Learn R Programming

sparkbq (version 0.1.1)

bigquery_defaults: Google BigQuery Default Settings

Description

Sets default values for several Google BigQuery related settings.

Usage

bigquery_defaults(billingProjectId, gcsBucket, datasetLocation = "US",
  serviceAccountKeyFile = NULL, type = "direct")

Arguments

billingProjectId

Default Google Cloud Platform project ID for billing purposes. This is the project on whose behalf to perform BigQuery operations.

gcsBucket

Google Cloud Storage (GCS) bucket to use for storing temporary files. Temporary files are used when importing through BigQuery load jobs and exporting through BigQuery extraction jobs (i.e. when using data extracts such as Parquet, Avro, ORC, ...). The service account specified in serviceAccountKeyFile needs to be given appropriate rights.

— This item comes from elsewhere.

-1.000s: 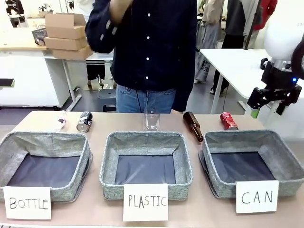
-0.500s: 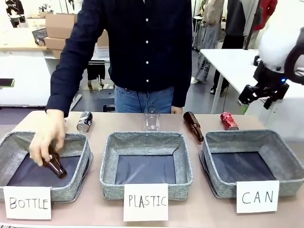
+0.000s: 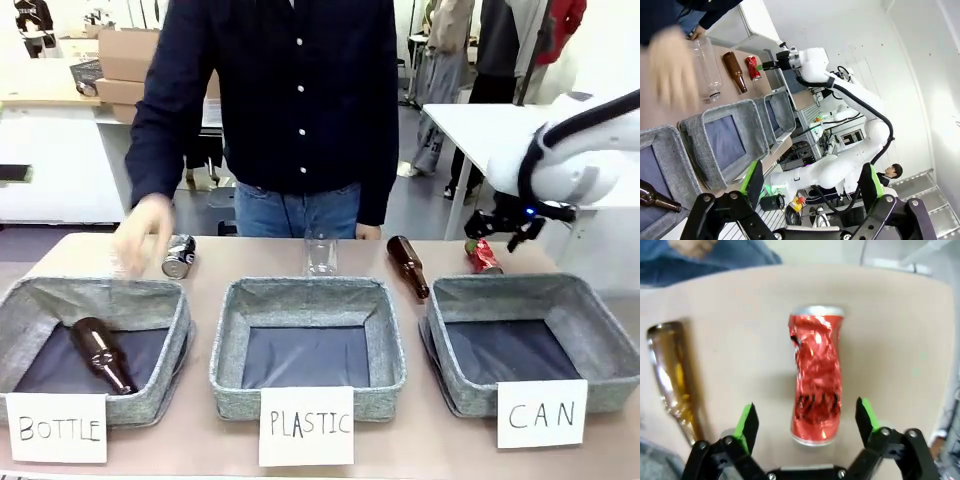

This should be the name of an existing storage bucket.

datasetLocation

Geographic location where newly created datasets should reside. "EU" or "US". Defaults to "US".

serviceAccountKeyFile

Google Cloud service account key file to use for authentication with Google Cloud services. The use of service accounts is highly recommended. Specifically, the service account will be used to interact with BigQuery and Google Cloud Storage (GCS). If not specified, Google application default credentials (ADC) will be used, which is the default.

type

Default BigQuery import/export type to use. Options include "direct", "parquet", "avro", "orc", "json" and "csv". Defaults to "direct". Please note that only "direct" and "avro" are supported for both importing and exporting. "csv" and "json" are not recommended due to their lack of type safety.

See the table below for supported type and import/export combinations.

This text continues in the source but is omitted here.